Work required:
Repeat the full listing, word for word.

Provided data:

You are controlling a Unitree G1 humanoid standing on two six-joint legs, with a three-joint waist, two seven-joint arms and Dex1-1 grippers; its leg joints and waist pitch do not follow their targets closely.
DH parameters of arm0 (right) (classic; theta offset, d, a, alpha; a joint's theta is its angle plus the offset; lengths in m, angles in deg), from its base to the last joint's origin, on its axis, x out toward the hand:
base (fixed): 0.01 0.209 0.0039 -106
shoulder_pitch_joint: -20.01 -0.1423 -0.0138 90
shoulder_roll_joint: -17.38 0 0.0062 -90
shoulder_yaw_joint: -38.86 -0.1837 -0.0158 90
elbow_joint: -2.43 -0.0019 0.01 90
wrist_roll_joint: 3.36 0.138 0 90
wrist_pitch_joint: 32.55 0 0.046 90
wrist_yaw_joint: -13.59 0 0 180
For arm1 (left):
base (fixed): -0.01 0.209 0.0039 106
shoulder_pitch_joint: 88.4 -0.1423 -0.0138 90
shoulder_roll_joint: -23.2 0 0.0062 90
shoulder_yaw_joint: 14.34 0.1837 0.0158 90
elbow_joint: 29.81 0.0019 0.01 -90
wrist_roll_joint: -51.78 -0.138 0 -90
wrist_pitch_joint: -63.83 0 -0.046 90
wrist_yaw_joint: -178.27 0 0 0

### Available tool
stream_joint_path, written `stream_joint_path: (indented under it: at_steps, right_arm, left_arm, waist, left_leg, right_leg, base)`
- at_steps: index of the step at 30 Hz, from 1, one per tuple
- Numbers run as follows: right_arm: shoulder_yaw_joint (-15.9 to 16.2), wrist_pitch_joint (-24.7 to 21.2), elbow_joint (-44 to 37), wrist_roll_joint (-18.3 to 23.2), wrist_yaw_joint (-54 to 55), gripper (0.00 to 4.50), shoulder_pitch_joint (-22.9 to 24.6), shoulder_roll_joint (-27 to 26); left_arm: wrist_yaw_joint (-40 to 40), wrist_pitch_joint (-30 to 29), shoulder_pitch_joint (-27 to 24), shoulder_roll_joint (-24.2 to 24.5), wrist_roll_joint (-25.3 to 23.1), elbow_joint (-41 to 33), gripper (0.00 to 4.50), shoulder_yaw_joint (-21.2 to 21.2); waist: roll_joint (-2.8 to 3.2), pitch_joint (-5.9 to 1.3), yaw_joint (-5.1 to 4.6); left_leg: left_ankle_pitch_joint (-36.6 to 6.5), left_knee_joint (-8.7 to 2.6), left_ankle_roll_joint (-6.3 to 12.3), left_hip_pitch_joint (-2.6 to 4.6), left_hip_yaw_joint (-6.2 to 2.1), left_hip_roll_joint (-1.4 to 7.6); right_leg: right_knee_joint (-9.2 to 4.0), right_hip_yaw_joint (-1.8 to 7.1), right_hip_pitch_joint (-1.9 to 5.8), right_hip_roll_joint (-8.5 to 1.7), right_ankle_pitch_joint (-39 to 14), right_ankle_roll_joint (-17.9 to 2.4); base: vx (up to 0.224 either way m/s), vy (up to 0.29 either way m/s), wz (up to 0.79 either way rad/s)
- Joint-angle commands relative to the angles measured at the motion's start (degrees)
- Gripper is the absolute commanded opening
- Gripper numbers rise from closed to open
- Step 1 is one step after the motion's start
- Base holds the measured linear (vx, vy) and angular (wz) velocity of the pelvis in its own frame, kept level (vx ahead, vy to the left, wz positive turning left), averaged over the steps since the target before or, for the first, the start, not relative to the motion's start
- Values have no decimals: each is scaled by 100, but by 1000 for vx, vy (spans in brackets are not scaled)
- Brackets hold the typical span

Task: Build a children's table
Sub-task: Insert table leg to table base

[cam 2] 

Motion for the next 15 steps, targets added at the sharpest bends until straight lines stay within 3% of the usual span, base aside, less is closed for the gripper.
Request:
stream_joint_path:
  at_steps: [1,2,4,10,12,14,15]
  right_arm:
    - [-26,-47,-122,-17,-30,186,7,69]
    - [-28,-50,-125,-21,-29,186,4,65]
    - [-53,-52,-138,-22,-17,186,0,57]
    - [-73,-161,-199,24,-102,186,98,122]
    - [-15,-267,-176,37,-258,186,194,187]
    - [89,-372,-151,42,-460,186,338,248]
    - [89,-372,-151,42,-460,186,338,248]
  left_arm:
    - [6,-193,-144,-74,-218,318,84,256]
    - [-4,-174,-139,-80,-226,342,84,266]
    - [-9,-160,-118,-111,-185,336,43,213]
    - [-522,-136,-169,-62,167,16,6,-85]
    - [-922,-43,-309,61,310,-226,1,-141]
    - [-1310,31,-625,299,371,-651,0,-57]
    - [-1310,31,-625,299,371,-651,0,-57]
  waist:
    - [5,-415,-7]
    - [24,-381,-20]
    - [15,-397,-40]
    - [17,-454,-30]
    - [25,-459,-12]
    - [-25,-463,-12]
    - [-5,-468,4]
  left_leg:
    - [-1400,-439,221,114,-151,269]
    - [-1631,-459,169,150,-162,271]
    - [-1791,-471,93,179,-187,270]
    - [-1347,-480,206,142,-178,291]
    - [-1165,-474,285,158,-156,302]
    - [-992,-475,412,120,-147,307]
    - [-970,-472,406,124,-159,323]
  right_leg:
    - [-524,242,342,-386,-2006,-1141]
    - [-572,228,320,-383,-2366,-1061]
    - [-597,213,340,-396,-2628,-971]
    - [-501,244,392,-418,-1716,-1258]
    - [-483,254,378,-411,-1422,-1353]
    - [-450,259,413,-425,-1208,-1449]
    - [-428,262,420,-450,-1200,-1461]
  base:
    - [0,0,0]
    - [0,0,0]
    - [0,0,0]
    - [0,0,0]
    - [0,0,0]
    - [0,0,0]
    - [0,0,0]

Written solution:
You are controlling a Unitree G1 humanoid standing on two six-joint legs, with a three-joint waist, two seven-joint arms and Dex1-1 grippers; its leg joints and waist pitch do not follow their targets closely.
DH parameters of arm0 (right) (classic; theta offset, d, a, alpha; a joint's theta is its angle plus the offset; lengths in m, angles in deg), from its base to the last joint's origin, on its axis, x out toward the hand:
base (fixed): 0.01 0.209 0.0039 -106
shoulder_pitch_joint: -20.01 -0.1423 -0.0138 90
shoulder_roll_joint: -17.38 0 0.0062 -90
shoulder_yaw_joint: -38.86 -0.1837 -0.0158 90
elbow_joint: -2.43 -0.0019 0.01 90
wrist_roll_joint: 3.36 0.138 0 90
wrist_pitch_joint: 32.55 0 0.046 90
wrist_yaw_joint: -13.59 0 0 180
For arm1 (left):
base (fixed): -0.01 0.209 0.0039 106
shoulder_pitch_joint: 88.4 -0.1423 -0.0138 90
shoulder_roll_joint: -23.2 0 0.0062 90
shoulder_yaw_joint: 14.34 0.1837 0.0158 90
elbow_joint: 29.81 0.0019 0.01 -90
wrist_roll_joint: -51.78 -0.138 0 -90
wrist_pitch_joint: -63.83 0 -0.046 90
wrist_yaw_joint: -178.27 0 0 0

### Available tool
stream_joint_path, written `stream_joint_path: (indented under it: at_steps, right_arm, left_arm, waist, left_leg, right_leg, base)`
- at_steps: index of the step at 30 Hz, from 1, one per tuple
- Numbers run as follows: right_arm: shoulder_yaw_joint (-15.9 to 16.2), wrist_pitch_joint (-24.7 to 21.2), elbow_joint (-44 to 37), wrist_roll_joint (-18.3 to 23.2), wrist_yaw_joint (-54 to 55), gripper (0.00 to 4.50), shoulder_pitch_joint (-22.9 to 24.6), shoulder_roll_joint (-27 to 26); left_arm: wrist_yaw_joint (-40 to 40), wrist_pitch_joint (-30 to 29), shoulder_pitch_joint (-27 to 24), shoulder_roll_joint (-24.2 to 24.5), wrist_roll_joint (-25.3 to 23.1), elbow_joint (-41 to 33), gripper (0.00 to 4.50), shoulder_yaw_joint (-21.2 to 21.2); waist: roll_joint (-2.8 to 3.2), pitch_joint (-5.9 to 1.3), yaw_joint (-5.1 to 4.6); left_leg: left_ankle_pitch_joint (-36.6 to 6.5), left_knee_joint (-8.7 to 2.6), left_ankle_roll_joint (-6.3 to 12.3), left_hip_pitch_joint (-2.6 to 4.6), left_hip_yaw_joint (-6.2 to 2.1), left_hip_roll_joint (-1.4 to 7.6); right_leg: right_knee_joint (-9.2 to 4.0), right_hip_yaw_joint (-1.8 to 7.1), right_hip_pitch_joint (-1.9 to 5.8), right_hip_roll_joint (-8.5 to 1.7), right_ankle_pitch_joint (-39 to 14), right_ankle_roll_joint (-17.9 to 2.4); base: vx (up to 0.224 either way m/s), vy (up to 0.29 either way m/s), wz (up to 0.79 either way rad/s)
- Joint-angle commands relative to the angles measured at the motion's start (degrees)
- Gripper is the absolute commanded opening
- Gripper numbers rise from closed to open
- Step 1 is one step after the motion's start
- Base holds the measured linear (vx, vy) and angular (wz) velocity of the pelvis in its own frame, kept level (vx ahead, vy to the left, wz positive turning left), averaged over the steps since the target before or, for the first, the start, not relative to the motion's start
- Values have no decimals: each is scaled by 100, but by 1000 for vx, vy (spans in brackets are not scaled)
- Brackets hold the typical span

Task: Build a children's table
Sub-task: Insert table leg to table base

[cam 2] 

Motion for the next 15 steps, targets added at the sharpest bends until straight lines stay within 3% of the usual span, base aside, less is closed for the gripper.
Request:
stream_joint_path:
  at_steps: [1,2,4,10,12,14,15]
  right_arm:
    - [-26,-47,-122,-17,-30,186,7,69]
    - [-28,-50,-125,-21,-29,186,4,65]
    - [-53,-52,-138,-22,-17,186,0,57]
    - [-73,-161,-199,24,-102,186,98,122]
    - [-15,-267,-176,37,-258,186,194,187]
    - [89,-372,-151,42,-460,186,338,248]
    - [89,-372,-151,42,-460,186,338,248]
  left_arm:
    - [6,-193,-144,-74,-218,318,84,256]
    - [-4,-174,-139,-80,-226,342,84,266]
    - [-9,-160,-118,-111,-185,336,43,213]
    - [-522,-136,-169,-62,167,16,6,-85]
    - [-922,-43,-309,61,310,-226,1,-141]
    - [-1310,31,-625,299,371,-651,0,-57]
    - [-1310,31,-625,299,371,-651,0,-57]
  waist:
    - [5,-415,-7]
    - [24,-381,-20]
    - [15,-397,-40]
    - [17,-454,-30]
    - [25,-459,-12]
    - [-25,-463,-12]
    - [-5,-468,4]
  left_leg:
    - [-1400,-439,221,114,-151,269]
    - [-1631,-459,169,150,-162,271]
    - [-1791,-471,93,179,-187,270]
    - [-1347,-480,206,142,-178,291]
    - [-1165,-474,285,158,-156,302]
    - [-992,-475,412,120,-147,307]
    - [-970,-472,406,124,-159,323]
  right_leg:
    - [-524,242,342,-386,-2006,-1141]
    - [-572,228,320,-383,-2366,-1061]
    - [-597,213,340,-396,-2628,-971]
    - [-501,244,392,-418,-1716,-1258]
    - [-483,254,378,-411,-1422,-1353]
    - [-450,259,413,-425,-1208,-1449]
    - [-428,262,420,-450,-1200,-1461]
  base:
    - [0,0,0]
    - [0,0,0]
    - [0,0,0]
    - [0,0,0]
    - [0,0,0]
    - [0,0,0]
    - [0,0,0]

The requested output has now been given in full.